When you view the recognition pronunciation,
certain syntax rules apply:
- When you enter more than one word, such as "New York," the lexicon
file entry has apostrophes before and after the words so that the
words are saved in the lexicon file as a unit such as 'New York'.
- If the word contains an apostrophe, such as "don't," or if the
word starts with an apostrophe, such as "'60s," the apostrophe is
duplicated, and the whole word is enclosed in a set of apostrophes
in the lexicon file entry such as 'don''t' and '''60s'.
If you opened the Pronunciation Builder from a lexicon
file, the pronunciation is stored in the source file. Otherwise, the
Choose a Lexicon File Resource dialog box opens so that you can select
or create a lexicon file in which to save the pronunciation.
When
you save the pronunciation, the word and pronunciation string are
stored in the lexicon file.
Creating additional pronunciations
for the same word
You can create alternative pronunciations
for a word in lexicon files for the speech recognition engine. Any
of the defined pronunciations would be valid for the user to say when
that lexicon file is loaded. For example, you can save the recognized
text "Smith" with the pronunciations of both "smith" and "smyth."
- After you finish one pronunciation, click Apply to
save it, and continue with the next pronunciation.
- If you click OK, you can click the word
again in the file and open the Pronunciation Builder to create and
save the next pronunciation.
Note: Lexicon files for the text-to-speech engine should only
contain one pronunciation for each word.
Using a sounds-like pronunciation
The
Pronunciation Builder window includes only the Sounds-Like Pronunciation
text field, without the other pronunciation-creation buttons, in the
following situations:
To create or edit a sounds-like pronunciation, do the following:
- If the Sounds-Like Pronunciation text field is blank, click in
the field and type letters or words that sound the way you want the
word to be pronounced. Add a space where a natural pause is sounded.
Tip: The pronunciation follows the natural reading rules for
the language. For example, if you type a string of consonants only,
the letters are read.
Note: For Japanese, use a Hiragana spelling
for the sounds-like. For Simplified Chinese, Pin Yin can be used.
For Cantonese, Yue Pin can be used.
- Test the pronunciation anytime by clicking Play.
- Keep testing and editing until the pronunciation is satisfactory.
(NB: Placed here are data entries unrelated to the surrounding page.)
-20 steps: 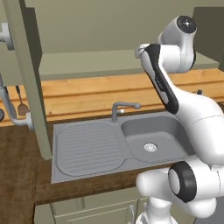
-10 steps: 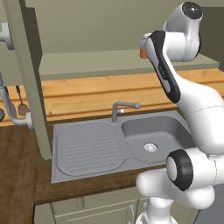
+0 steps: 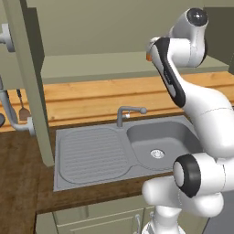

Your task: From the different types of pastries on the counter, select a croissant and place it on the cutting board. Then retrieve a jar of jam from the cabinet and place it alongside the croissant on the cutting board.

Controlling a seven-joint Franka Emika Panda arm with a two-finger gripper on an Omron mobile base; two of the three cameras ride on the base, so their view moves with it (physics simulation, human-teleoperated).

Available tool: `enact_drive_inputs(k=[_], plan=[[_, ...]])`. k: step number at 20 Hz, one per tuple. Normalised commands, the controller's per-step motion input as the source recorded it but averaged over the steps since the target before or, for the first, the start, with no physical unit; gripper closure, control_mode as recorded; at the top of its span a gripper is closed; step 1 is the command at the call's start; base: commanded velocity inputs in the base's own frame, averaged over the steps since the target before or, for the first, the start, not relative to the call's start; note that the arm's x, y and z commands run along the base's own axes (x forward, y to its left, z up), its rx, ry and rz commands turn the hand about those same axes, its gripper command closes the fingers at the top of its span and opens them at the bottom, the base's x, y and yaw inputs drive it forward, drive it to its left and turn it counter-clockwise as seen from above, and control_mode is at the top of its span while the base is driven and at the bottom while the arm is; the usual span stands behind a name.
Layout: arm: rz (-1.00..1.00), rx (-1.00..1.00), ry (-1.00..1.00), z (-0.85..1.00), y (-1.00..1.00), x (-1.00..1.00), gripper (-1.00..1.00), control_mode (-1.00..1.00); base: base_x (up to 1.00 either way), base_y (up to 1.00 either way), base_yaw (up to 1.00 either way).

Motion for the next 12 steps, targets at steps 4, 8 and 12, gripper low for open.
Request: enact_drive_inputs(k=[4,8,12], plan=[[-0.03,0.00,-0.12,-0.01,0.00,0.35,-1.00,-1.00,0.00,0.00,0.00],[0.00,0.00,-0.09,0.00,0.00,0.46,-1.00,-1.00,0.00,0.00,0.00],[0.00,0.00,0.00,0.00,0.00,0.35,-1.00,-1.00,0.00,0.00,0.00]])
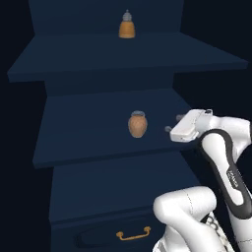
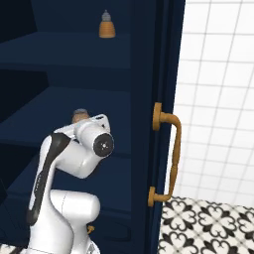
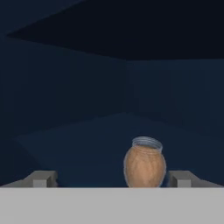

Experiment with combinations of letters and spaces until you achieve
the closest pronunciation.
- Save the pronunciation by clicking Apply to
continue working in the dialog box or OK to
close the dialog box. The pronunciation is converted to the appropriate
phonology in the Pronunciation Builder window.
When the pronunciation
is saved to a lexicon file, the word and the sounds-like pronunciation
are added to the lexicon file. If the lexicon file is for the speech
recognition engine, the recognition pronunciation(s) for the sounds-like
are added to the lexicon file as well
Note: While using the Pronunciation Builder, if the Play button
stops responding, simply close and restart the Pronunciation Builder.